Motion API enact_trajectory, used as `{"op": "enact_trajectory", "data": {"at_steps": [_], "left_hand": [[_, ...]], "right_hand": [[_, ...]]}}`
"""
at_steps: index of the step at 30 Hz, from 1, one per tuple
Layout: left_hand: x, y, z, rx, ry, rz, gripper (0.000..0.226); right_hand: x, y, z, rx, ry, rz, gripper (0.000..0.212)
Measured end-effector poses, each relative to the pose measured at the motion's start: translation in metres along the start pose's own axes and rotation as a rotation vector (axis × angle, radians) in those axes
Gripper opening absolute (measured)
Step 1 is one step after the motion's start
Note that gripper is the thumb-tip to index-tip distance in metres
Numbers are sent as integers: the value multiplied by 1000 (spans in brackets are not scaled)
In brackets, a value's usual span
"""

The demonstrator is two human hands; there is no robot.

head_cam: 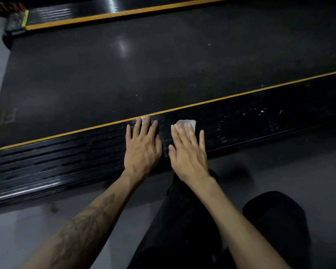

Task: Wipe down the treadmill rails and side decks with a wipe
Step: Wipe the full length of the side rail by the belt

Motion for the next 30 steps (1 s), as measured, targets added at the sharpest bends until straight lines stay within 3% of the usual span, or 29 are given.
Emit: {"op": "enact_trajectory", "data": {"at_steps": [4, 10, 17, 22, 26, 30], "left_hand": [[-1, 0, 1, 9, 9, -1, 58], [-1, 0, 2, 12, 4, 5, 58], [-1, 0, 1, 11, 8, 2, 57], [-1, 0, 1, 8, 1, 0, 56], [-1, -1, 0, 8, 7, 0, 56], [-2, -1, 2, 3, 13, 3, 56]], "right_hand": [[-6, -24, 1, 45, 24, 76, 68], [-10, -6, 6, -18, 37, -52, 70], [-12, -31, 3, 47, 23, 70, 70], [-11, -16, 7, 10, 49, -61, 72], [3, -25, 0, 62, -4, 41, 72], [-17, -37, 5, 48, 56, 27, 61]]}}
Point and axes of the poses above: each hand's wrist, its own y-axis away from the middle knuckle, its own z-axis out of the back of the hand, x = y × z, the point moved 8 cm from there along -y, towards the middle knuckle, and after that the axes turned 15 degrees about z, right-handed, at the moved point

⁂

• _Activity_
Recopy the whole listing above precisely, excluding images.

• _Answer to this problem_
Motion API enact_trajectory, used as `{"op": "enact_trajectory", "data": {"at_steps": [_], "left_hand": [[_, ...]], "right_hand": [[_, ...]]}}`
"""
at_steps: index of the step at 30 Hz, from 1, one per tuple
Layout: left_hand: x, y, z, rx, ry, rz, gripper (0.000..0.226); right_hand: x, y, z, rx, ry, rz, gripper (0.000..0.212)
Measured end-effector poses, each relative to the pose measured at the motion's start: translation in metres along the start pose's own axes and rotation as a rotation vector (axis × angle, radians) in those axes
Gripper opening absolute (measured)
Step 1 is one step after the motion's start
Note that gripper is the thumb-tip to index-tip distance in metres
Numbers are sent as integers: the value multiplied by 1000 (spans in brackets are not scaled)
In brackets, a value's usual span
"""

The demonstrator is two human hands; there is no robot.

head_cam: 

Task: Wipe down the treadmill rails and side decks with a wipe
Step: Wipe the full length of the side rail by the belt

Motion for the next 30 steps (1 s), as measured, targets added at the sharpest bends until straight lines stay within 3% of the usual span, or 29 are given.
Emit: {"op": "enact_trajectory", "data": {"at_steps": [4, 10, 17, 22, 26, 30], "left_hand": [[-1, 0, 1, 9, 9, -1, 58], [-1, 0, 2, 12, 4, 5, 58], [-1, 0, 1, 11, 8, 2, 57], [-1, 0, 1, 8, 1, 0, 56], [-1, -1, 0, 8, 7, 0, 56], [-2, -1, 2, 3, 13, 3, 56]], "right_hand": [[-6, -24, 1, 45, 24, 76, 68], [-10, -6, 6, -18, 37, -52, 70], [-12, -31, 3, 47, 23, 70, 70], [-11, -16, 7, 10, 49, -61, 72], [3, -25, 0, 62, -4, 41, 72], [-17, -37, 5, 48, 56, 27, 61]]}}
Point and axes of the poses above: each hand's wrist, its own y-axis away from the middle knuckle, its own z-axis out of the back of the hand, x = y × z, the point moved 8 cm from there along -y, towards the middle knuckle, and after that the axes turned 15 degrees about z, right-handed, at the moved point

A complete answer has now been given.